Literature DB >> 29356711

Effect of mineralocorticoid antagonists on blood pressure lowering: overview and meta-analysis of randomized controlled trials in hypertension.

George Bazoukis1, Costas Thomopoulos2, Costas Tsioufis3.   

Abstract

OBJECTIVES: Although mineralocorticoid antagonists (MRAs) have been proposed as effective fourth-line blood pressure (BP)-lowering agents in resistant hypertension, this effect in hypertension at-large is unclear. We evaluated whether MRAs-mediated BP lowering is both effective and safe against controls and whether the extent of BP lowering differs between resistant hypertension and nonresistant hypertension .
METHODS: We searched Medline and the Cochrane Collaboration Library databases from 1991 to mid-September 2017 for randomized controlled trials (RCTs), in which MRAs were compared with placebo or other active drugs. Main outcomes were SBP and DBP lowering and treatment-related discontinuations. Continuous outcome variables were pooled as mean difference and the categorical variables as risk ratios, both with 95% confidence interval (CI). The risk of bias was assessed by using the Cochrane collaboration tool.
RESULTS: We included 21 RCTs (2736 patients) of MRAs compared either with placebo or with active agents. Whenever all selected trials were analyzed together (MRAs versus controls), the resulting BP reduction was -7.6 (95% CI -10 to -5.3) mmHg for SBP and -2.5 (95% CI -4.2 to -0.8) mmHg for DBP, while limiting our analysis to MRAs versus placebo mean difference was increased by -2.1/-1.3 mmHg. We find no differential BP lowering between resistant hypertension and non-resistant hypertension.
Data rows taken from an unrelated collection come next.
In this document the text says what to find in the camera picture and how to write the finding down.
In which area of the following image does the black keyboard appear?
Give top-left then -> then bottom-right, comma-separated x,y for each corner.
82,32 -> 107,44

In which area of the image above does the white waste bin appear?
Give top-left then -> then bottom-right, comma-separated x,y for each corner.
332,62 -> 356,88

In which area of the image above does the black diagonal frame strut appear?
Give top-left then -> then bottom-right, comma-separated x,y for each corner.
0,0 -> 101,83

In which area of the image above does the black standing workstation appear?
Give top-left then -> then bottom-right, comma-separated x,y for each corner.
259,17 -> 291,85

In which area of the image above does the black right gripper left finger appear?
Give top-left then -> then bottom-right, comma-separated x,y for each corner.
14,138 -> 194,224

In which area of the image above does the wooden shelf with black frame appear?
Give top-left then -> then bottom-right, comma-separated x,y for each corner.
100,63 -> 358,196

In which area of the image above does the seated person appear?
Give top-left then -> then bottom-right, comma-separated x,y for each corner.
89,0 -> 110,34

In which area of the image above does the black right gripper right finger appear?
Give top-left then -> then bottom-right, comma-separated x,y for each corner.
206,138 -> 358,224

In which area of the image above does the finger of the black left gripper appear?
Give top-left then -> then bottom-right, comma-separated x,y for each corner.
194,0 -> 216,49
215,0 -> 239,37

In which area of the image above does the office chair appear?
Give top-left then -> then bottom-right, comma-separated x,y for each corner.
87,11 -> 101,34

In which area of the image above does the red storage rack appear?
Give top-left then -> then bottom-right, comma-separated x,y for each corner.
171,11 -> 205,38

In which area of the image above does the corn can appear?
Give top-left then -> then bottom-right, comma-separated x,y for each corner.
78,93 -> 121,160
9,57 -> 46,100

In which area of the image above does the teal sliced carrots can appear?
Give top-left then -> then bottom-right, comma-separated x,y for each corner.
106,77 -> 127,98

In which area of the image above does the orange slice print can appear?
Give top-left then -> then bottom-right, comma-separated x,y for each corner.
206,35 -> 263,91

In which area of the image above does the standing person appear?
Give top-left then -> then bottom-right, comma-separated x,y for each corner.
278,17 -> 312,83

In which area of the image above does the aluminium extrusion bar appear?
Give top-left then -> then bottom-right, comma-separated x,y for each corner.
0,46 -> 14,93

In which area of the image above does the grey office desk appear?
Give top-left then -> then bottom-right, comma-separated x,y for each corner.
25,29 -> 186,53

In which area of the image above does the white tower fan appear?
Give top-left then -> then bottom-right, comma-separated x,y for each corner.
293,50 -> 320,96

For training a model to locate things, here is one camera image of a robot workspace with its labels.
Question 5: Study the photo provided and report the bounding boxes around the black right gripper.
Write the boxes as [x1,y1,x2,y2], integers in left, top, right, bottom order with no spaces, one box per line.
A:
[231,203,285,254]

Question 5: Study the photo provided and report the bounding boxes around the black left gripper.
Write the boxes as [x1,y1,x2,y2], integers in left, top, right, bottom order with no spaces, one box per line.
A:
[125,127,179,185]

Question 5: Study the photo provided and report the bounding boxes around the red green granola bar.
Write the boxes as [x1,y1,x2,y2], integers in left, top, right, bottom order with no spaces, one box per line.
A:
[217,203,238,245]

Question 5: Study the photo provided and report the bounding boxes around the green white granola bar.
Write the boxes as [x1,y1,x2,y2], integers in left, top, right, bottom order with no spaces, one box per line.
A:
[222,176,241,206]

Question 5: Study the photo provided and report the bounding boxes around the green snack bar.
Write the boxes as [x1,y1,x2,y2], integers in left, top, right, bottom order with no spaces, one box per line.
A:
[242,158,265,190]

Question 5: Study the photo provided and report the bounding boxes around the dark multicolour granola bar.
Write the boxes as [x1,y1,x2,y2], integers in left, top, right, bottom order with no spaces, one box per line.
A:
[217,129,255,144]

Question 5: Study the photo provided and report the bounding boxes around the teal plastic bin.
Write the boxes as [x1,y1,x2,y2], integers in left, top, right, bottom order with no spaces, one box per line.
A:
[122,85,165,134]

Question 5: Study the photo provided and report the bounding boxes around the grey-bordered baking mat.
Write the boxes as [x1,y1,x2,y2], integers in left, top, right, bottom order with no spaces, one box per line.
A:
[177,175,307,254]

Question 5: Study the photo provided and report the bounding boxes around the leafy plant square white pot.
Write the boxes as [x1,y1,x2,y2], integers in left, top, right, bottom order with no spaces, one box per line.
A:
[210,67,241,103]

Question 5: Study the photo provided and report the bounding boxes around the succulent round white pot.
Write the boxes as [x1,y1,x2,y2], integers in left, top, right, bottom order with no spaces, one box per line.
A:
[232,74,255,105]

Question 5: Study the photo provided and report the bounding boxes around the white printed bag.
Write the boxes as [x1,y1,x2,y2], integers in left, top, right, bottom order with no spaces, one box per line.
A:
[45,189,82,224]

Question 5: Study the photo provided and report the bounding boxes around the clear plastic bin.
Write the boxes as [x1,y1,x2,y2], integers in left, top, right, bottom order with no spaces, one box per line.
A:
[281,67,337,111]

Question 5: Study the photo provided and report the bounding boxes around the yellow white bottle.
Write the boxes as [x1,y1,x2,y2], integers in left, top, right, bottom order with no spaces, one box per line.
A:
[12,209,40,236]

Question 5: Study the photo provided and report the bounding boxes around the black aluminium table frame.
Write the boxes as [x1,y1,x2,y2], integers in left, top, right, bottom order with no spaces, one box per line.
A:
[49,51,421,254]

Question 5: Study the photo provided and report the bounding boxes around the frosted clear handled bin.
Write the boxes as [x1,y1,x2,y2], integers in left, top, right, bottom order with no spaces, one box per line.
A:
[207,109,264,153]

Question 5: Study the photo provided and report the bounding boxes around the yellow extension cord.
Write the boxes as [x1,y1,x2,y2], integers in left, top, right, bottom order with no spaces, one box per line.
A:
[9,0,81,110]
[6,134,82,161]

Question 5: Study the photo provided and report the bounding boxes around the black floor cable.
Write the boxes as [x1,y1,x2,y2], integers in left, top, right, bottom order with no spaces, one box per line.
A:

Treatment-related discontinuations were not different compared with either placebo or active comparators.
CONCLUSION: As the extent of BP lowering following treatment with MRAs in patients with and without resistant hypertension was similar and not accompanied by increased rate of treatment-related discontinuations compared with other active comparators, these agents may have a role in BP lowering in already treated hypertensive patients who did not reach target BP values.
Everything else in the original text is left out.